Task details:
In the entries below, filter for the word "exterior" and copy every matching line.

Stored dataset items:
⟨
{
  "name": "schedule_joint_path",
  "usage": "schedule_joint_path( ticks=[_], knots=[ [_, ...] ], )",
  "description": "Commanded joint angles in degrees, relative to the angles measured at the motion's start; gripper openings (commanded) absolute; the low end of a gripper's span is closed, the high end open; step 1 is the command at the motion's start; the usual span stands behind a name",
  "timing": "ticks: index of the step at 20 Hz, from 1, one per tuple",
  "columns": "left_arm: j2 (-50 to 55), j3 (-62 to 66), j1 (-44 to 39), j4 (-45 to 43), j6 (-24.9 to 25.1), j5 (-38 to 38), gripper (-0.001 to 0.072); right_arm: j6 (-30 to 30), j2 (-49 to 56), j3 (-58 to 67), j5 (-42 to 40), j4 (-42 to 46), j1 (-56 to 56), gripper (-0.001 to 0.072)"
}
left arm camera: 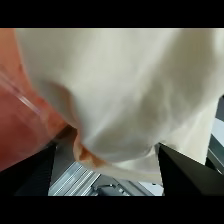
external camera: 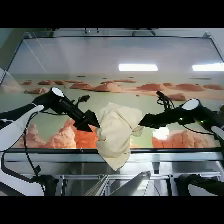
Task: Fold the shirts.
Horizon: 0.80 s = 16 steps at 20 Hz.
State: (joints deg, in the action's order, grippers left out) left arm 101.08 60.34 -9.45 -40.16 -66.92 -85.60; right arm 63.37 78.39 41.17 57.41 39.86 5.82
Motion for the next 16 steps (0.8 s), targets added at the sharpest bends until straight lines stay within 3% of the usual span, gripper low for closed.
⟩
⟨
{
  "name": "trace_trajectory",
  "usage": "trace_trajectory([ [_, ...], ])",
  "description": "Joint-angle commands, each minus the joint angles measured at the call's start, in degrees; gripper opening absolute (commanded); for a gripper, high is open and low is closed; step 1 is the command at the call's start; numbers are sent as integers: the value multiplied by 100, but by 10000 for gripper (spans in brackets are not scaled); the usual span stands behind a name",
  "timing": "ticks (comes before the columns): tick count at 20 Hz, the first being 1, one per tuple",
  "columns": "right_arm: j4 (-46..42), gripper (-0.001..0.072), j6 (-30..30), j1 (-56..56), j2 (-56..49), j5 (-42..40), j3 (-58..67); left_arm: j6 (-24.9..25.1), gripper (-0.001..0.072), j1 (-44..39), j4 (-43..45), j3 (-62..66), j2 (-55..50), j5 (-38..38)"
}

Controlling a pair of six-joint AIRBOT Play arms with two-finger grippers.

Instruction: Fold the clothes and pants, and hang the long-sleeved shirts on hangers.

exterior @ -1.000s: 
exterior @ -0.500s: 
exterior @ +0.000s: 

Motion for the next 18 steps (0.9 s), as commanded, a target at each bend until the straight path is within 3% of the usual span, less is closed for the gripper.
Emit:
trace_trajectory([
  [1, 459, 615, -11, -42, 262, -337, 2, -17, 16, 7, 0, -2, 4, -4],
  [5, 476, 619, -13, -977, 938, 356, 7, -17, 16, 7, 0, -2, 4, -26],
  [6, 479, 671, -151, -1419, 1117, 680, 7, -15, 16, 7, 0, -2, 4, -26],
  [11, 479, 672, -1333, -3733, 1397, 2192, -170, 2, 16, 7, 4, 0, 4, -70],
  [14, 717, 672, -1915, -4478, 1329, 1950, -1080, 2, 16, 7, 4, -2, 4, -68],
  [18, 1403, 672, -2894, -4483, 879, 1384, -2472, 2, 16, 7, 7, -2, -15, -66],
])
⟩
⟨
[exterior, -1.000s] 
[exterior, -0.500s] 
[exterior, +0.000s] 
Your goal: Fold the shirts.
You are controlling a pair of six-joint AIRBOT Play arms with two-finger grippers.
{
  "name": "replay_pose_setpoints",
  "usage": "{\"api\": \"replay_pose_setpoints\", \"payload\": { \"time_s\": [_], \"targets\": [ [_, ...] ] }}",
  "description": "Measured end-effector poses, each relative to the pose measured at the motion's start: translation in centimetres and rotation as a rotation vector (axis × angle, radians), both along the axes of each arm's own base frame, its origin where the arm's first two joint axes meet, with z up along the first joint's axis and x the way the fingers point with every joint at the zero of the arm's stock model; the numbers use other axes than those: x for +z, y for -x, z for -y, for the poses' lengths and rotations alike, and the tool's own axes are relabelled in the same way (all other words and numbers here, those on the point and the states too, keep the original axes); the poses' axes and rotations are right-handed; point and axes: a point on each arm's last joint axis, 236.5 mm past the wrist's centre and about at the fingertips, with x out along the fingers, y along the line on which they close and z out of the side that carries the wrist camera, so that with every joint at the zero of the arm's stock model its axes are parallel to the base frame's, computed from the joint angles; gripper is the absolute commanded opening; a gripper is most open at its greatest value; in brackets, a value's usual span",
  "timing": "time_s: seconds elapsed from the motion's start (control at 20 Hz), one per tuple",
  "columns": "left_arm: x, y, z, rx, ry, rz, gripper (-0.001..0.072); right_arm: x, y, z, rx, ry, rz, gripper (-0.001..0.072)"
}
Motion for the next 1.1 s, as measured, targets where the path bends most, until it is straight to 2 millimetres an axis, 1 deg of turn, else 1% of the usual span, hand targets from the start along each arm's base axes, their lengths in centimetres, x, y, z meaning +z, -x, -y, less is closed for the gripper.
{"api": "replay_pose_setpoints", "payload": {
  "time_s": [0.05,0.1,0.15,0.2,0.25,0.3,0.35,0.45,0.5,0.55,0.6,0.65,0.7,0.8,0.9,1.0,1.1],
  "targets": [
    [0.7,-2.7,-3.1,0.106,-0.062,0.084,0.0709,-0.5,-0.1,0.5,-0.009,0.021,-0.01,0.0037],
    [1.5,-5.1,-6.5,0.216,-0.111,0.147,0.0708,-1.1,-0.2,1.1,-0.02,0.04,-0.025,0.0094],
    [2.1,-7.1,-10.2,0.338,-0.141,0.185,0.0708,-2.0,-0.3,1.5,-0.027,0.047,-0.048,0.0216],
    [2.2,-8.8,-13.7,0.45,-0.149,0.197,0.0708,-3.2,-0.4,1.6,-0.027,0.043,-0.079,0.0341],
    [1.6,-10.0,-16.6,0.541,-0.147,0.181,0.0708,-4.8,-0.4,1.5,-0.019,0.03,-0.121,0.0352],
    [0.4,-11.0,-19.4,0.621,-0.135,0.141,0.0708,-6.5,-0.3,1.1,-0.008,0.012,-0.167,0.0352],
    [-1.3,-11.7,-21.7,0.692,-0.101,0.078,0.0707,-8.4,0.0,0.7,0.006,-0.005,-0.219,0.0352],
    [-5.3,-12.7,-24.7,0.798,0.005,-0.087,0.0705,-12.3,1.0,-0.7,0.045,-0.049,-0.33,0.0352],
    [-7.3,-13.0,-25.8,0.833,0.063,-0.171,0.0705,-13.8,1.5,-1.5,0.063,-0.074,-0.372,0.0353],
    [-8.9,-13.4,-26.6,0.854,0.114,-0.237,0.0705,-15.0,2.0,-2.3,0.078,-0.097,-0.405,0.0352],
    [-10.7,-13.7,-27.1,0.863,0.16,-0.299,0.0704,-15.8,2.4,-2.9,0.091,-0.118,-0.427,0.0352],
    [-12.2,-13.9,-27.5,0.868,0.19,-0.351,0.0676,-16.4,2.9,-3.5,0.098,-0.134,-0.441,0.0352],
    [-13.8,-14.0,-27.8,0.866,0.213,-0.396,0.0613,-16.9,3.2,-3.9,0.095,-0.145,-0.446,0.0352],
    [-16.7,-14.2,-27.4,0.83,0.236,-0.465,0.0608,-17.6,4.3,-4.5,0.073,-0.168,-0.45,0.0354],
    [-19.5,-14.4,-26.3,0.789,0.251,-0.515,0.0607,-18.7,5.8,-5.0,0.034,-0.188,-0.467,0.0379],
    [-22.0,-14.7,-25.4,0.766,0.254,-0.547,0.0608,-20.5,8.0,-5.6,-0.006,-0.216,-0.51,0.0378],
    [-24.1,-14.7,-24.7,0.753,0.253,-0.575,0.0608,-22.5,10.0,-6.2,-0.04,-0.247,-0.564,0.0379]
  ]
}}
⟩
Response to this task:
exterior @ -1.000s: 
exterior @ -0.500s: 
exterior @ +0.000s: 
[exterior, -1.000s] 
[exterior, -0.500s] 
[exterior, +0.000s] 

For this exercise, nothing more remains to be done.